Top of SOURCE DATA
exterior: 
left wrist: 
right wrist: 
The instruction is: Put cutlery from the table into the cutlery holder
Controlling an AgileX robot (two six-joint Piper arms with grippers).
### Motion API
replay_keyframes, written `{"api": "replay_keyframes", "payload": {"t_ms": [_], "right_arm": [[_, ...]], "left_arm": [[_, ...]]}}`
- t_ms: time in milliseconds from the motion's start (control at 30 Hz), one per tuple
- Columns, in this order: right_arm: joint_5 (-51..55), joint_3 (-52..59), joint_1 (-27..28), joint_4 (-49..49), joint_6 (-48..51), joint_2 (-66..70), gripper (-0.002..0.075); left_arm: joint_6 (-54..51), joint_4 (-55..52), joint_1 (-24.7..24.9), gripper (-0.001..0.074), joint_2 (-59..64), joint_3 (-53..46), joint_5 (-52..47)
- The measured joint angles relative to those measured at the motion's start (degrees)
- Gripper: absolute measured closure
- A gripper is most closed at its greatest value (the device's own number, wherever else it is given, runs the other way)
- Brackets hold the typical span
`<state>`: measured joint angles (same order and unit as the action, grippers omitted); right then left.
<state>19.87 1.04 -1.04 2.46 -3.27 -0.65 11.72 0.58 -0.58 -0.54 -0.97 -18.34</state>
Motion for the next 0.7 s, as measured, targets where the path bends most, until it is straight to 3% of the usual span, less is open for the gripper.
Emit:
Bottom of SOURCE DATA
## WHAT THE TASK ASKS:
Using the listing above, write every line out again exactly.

## SOLUTION TO THIS PROBLEM:
exterior: 
left wrist: 
right wrist: 
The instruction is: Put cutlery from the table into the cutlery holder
Controlling an AgileX robot (two six-joint Piper arms with grippers).
### Motion API
replay_keyframes, written `{"api": "replay_keyframes", "payload": {"t_ms": [_], "right_arm": [[_, ...]], "left_arm": [[_, ...]]}}`
- t_ms: time in milliseconds from the motion's start (control at 30 Hz), one per tuple
- Columns, in this order: right_arm: joint_5 (-51..55), joint_3 (-52..59), joint_1 (-27..28), joint_4 (-49..49), joint_6 (-48..51), joint_2 (-66..70), gripper (-0.002..0.075); left_arm: joint_6 (-54..51), joint_4 (-55..52), joint_1 (-24.7..24.9), gripper (-0.001..0.074), joint_2 (-59..64), joint_3 (-53..46), joint_5 (-52..47)
- The measured joint angles relative to those measured at the motion's start (degrees)
- Gripper: absolute measured closure
- A gripper is most closed at its greatest value (the device's own number, wherever else it is given, runs the other way)
- Brackets hold the typical span
`<state>`: measured joint angles (same order and unit as the action, grippers omitted); right then left.
<state>19.87 1.04 -1.04 2.46 -3.27 -0.65 11.72 0.58 -0.58 -0.54 -0.97 -18.34</state>
Motion for the next 0.7 s, as measured, targets where the path bends most, until it is straight to 3% of the usual span, less is open for the gripper.
Emit:

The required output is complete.